Wow, Brad. You're supposed to be an economist. Economists can and should question the wisdom of social norms that affect economic activity, and that's just what Mario was doing. You could have taken the opportunity to discuss the peculiar economic activity of tipping. Instead, you selectively cut-and-pasted precisely those passages of Mario’s post that you think make him sound like a psychopath.The wording above is approximate, since Brad deleted the last two sentences and I had to reconstruct them. So I made sure I kept a copy of my next comment:
And so you've clipped out the rest of my comment, where I noted that Mario made actual economic arguments about the effects of changing the norm? And the part where I shamed you for selectively quoting Mario while dodging the chance to talk about the fascinating issue of tipping norms?Which he did. He clipped everything after the first two sentences.

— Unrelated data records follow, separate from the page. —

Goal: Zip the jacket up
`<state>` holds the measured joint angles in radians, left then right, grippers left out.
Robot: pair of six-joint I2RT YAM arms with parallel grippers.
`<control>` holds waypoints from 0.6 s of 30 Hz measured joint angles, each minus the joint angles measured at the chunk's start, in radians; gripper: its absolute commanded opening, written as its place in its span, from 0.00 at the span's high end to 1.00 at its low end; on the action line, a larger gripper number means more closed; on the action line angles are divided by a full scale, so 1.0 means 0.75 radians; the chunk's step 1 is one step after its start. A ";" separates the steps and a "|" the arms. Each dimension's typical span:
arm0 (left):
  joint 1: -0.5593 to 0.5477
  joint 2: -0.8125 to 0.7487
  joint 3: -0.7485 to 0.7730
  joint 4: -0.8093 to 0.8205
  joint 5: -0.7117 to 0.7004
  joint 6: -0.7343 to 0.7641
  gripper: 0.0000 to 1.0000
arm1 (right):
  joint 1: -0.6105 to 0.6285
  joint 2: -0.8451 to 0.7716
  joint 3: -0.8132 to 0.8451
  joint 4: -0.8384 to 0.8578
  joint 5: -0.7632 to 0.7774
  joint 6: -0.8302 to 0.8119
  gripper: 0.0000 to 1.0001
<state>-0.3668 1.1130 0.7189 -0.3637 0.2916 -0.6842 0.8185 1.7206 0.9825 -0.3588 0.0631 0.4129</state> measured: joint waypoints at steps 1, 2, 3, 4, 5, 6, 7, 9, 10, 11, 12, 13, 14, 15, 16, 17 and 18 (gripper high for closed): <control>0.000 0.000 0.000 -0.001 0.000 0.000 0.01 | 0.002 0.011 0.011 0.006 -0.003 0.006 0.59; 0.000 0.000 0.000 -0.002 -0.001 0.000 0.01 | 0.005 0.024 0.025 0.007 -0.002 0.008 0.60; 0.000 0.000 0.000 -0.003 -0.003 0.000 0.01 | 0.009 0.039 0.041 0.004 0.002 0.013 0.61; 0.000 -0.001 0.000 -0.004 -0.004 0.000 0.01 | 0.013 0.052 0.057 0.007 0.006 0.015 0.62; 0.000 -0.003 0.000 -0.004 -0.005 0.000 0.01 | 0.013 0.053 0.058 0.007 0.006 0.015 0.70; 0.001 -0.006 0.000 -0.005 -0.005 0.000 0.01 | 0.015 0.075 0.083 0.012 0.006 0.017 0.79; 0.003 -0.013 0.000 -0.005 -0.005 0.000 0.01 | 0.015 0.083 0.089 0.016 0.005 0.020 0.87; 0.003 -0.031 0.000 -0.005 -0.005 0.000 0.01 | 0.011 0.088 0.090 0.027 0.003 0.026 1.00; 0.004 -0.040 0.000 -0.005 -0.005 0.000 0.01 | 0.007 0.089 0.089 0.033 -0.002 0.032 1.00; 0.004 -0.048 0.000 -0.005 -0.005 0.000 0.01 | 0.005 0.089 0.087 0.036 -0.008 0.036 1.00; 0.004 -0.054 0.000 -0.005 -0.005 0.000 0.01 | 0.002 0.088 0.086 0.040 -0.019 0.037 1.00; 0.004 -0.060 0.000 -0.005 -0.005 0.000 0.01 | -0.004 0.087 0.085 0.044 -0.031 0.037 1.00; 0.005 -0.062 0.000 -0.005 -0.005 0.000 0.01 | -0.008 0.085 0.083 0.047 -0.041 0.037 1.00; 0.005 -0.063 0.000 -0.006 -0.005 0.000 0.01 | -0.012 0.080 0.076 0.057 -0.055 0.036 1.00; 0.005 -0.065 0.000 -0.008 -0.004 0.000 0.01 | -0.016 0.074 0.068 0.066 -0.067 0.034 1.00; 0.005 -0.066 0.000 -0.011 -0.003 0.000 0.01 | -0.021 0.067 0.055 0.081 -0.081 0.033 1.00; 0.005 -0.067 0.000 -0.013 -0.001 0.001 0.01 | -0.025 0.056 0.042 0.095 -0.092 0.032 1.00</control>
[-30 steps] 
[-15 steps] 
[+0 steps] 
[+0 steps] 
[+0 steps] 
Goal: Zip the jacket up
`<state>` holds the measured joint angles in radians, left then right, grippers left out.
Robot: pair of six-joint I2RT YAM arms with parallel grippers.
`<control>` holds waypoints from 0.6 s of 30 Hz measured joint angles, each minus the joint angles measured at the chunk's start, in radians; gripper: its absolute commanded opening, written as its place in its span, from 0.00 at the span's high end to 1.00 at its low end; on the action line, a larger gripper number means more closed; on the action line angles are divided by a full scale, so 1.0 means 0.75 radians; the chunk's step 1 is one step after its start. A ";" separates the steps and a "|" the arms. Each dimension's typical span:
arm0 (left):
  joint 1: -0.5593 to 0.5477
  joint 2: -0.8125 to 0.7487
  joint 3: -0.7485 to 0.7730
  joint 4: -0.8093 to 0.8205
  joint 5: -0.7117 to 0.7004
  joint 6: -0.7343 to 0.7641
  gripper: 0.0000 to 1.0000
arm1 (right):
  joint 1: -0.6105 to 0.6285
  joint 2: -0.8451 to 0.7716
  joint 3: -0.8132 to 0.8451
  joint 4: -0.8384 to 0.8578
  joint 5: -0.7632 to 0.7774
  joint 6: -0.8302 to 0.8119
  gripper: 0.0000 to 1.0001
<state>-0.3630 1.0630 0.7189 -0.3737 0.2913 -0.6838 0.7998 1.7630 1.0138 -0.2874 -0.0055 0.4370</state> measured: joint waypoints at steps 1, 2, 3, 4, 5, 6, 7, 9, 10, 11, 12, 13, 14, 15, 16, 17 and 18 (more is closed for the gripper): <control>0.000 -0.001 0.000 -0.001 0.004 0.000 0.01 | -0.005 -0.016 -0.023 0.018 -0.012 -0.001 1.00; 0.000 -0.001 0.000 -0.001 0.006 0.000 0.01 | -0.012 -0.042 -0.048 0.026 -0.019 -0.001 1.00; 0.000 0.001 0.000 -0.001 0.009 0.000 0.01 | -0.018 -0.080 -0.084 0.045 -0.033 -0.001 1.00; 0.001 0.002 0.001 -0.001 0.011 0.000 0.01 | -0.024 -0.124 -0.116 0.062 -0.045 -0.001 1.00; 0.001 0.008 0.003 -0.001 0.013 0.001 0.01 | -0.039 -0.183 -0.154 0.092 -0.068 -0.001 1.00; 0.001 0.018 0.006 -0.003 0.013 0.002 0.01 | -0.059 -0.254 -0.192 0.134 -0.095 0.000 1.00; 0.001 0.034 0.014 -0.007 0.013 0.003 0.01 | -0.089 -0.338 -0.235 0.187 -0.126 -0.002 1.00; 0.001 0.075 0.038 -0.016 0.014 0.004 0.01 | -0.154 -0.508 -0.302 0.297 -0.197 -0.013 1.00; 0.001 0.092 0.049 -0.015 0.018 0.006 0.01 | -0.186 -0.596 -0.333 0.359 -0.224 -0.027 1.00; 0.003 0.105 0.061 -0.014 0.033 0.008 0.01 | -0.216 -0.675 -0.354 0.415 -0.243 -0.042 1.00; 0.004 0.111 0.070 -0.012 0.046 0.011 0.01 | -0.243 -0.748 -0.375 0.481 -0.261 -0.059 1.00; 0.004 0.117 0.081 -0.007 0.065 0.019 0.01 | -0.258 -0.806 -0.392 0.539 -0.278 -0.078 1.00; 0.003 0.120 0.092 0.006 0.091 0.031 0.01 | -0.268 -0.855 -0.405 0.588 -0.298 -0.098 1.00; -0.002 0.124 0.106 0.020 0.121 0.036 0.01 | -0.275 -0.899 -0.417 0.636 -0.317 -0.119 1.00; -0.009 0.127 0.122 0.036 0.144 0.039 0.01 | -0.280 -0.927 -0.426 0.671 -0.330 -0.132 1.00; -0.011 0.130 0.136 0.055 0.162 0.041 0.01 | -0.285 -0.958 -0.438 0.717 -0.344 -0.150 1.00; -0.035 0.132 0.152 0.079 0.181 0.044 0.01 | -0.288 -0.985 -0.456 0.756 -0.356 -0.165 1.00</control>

Your comments section is yours to do with as you please, and if you wanted, you could have just clipped out my entire comment. Instead, you selectively kept only that part which was convenient to you. Just as you did with Mario's post. Classy.
If you read Mario's post carefully, instead of being deliberately uncharitable, you'll note that he *does* tip. He just doesn't like it, so his tips are small. And his purpose in doing so is to help shift the norm.

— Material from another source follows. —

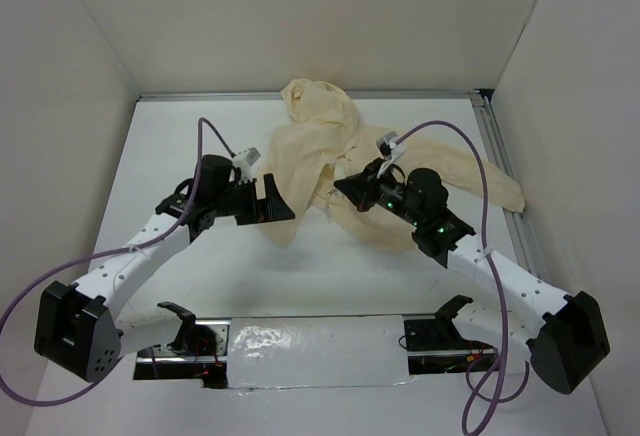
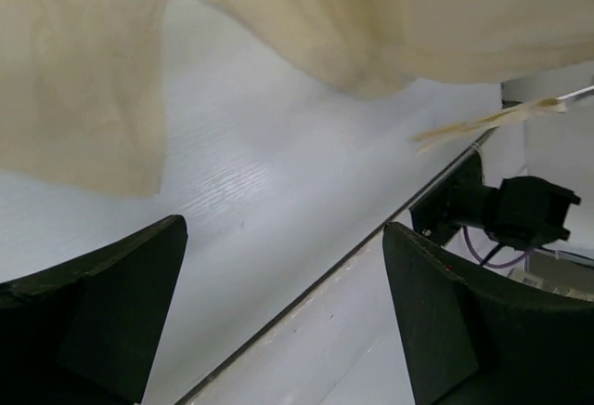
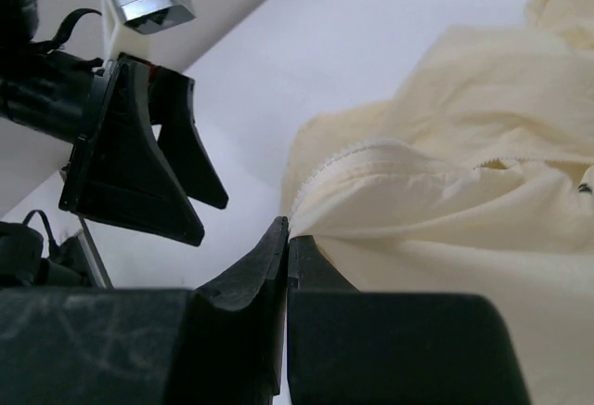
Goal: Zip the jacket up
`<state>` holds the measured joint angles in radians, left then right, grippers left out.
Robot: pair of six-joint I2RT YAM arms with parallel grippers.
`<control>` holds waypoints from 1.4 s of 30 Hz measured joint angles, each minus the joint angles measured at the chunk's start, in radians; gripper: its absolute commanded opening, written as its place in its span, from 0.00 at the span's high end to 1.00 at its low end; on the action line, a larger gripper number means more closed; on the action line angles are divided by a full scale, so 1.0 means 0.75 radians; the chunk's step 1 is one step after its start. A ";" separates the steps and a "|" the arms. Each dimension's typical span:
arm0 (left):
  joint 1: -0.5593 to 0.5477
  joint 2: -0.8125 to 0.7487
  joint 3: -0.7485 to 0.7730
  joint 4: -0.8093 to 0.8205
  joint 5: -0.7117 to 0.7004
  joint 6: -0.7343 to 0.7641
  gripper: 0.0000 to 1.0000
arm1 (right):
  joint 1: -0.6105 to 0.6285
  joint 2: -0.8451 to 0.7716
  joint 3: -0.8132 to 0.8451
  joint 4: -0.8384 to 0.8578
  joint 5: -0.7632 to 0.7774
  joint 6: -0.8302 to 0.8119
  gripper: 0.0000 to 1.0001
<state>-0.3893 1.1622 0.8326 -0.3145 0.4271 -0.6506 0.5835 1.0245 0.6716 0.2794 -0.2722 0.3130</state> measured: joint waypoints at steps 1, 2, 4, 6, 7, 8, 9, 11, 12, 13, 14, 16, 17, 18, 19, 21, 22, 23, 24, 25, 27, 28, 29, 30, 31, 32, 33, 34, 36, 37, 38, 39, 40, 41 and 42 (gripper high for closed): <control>-0.014 0.002 0.012 0.025 0.015 0.002 0.01 | -0.002 -0.022 -0.016 0.030 -0.009 -0.012 1.00; -0.030 0.005 0.019 0.058 0.033 0.014 0.01 | -0.003 -0.043 -0.035 0.056 -0.019 -0.025 1.00; -0.061 0.021 0.038 0.146 0.096 0.042 0.01 | -0.003 -0.071 -0.062 0.079 -0.029 -0.036 1.00; -0.096 0.042 0.039 0.263 0.168 0.079 0.01 | -0.003 -0.074 -0.064 0.081 -0.031 -0.035 1.00; -0.112 0.053 0.039 0.321 0.203 0.103 0.01 | -0.006 -0.073 -0.064 0.078 -0.033 -0.034 1.00; -0.134 0.066 0.039 0.380 0.236 0.137 0.01 | -0.008 -0.073 -0.064 0.077 -0.039 -0.029 1.00; -0.152 0.080 0.043 0.424 0.256 0.161 0.01 | -0.009 -0.073 -0.064 0.077 -0.043 -0.022 1.00; -0.192 0.131 0.078 0.494 0.284 0.210 0.01 | -0.009 -0.074 -0.064 0.077 -0.055 -0.006 1.00; -0.207 0.160 0.100 0.520 0.293 0.235 0.01 | -0.009 -0.074 -0.064 0.076 -0.060 0.006 1.00; -0.223 0.196 0.129 0.545 0.310 0.249 0.01 | -0.009 -0.074 -0.064 0.076 -0.065 0.016 1.00; -0.235 0.228 0.153 0.573 0.324 0.269 0.04 | -0.009 -0.075 -0.064 0.076 -0.069 0.022 1.00; -0.253 0.277 0.181 0.621 0.350 0.283 0.09 | -0.009 -0.077 -0.064 0.077 -0.075 0.041 1.00; -0.260 0.295 0.191 0.641 0.360 0.293 0.22 | -0.008 -0.077 -0.064 0.077 -0.077 0.050 1.00; -0.267 0.310 0.197 0.660 0.367 0.305 0.33 | -0.008 -0.076 -0.064 0.076 -0.077 0.056 1.00; -0.277 0.322 0.201 0.672 0.372 0.307 0.42 | -0.008 -0.076 -0.064 0.076 -0.072 0.064 1.00; -0.303 0.327 0.202 0.678 0.369 0.315 0.61 | -0.007 -0.076 -0.064 0.076 -0.026 0.093 1.00; -0.318 0.322 0.202 0.679 0.359 0.318 0.65 | -0.007 -0.076 -0.064 0.075 0.009 0.112 1.00; -0.341 0.315 0.202 0.676 0.337 0.323 0.74 | -0.007 -0.076 -0.064 0.075 0.037 0.126 1.00; -0.368 0.302 0.201 0.670 0.303 0.326 0.80 | -0.007 -0.076 -0.064 0.075 0.080 0.152 1.00; -0.395 0.288 0.200 0.662 0.264 0.331 0.85 | -0.007 -0.076 -0.064 0.076 0.126 0.175 1.00; -0.467 0.244 0.199 0.640 0.187 0.337 0.89 | -0.001 -0.072 -0.064 0.082 0.196 0.222 1.00; -0.503 0.224 0.199 0.633 0.130 0.338 0.92 | 0.004 -0.070 -0.064 0.087 0.212 0.255 1.00; -0.532 0.211 0.199 0.630 0.080 0.335 0.93 | 0.016 -0.069 -0.064 0.093 0.231 0.285 1.00; -0.557 0.203 0.200 0.622 0.031 0.333 0.94 | 0.032 -0.069 -0.064 0.102 0.252 0.312 1.00; -0.580 0.202 0.202 0.608 -0.015 0.328 0.93 | 0.043 -0.069 -0.064 0.109 0.271 0.340 1.00; -0.602 0.206 0.202 0.594 -0.069 0.316 0.94 | 0.049 -0.069 -0.066 0.120 0.291 0.368 1.00; -0.618 0.214 0.202 0.580 -0.119 0.305 0.93 | 0.054 -0.069 -0.070 0.132 0.313 0.396 1.00; -0.630 0.223 0.205 0.568 -0.152 0.299 0.93 | 0.058 -0.069 -0.077 0.145 0.333 0.414 1.00; -0.644 0.250 0.210 0.559 -0.190 0.285 0.85 | 0.064 -0.074 -0.096 0.157 0.377 0.456 1.00; -0.647 0.263 0.210 0.558 -0.197 0.273 0.72 | 0.065 -0.079 -0.107 0.155 0.396 0.473 1.00; -0.651 0.275 0.210 0.556 -0.199 0.267 0.66 | 0.064 -0.087 -0.121 0.155 0.419 0.492 1.00; -0.657 0.283 0.209 0.539 -0.179 0.257 0.54 | 0.059 -0.091 -0.125 0.158 0.444 0.504 1.00; -0.672 0.290 0.205 0.511 -0.167 0.238 0.21 | 0.045 -0.097 -0.125 0.166 0.461 0.512 1.00; -0.688 0.293 0.194 0.491 -0.152 0.234 0.03 | 0.030 -0.108 -0.125 0.171 0.475 0.517 1.00; -0.702 0.293 0.175 0.475 -0.142 0.217 0.01 | 0.017 -0.123 -0.125 0.173 0.483 0.522 1.00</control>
<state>-0.9161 1.3823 0.9642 0.0418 0.3202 -0.4881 0.5961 0.9325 0.5777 0.4095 0.0902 0.7044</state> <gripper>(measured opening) 0.862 0.011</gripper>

And now we'll see if you delete or selectively clip this comment as well.
What sticks in my craw about this exchange is the selective editing, of both Mario’s original post and my comments. For what it’s worth, I delete comments on this blog when they are wildly inappropriate (or spam). But I have never selectively edited a comment. They either stay or go in their entirety. This matters, because it’s easy to make someone sound worse, or better, by choosing what stays and what goes.
Incidentally, although I respect Mario’s position, I don’t 100% agree with it. I think social norms are very difficult to shift, and trying to do so can have unfortunate side effects on innocent parties -- see my comments on Mario’s post for more. I also think tipping does help to motivate better service. But for tipping to serve that purpose, it cannot be obligatory; we have to preserve the option of withholding the tip when service is poor.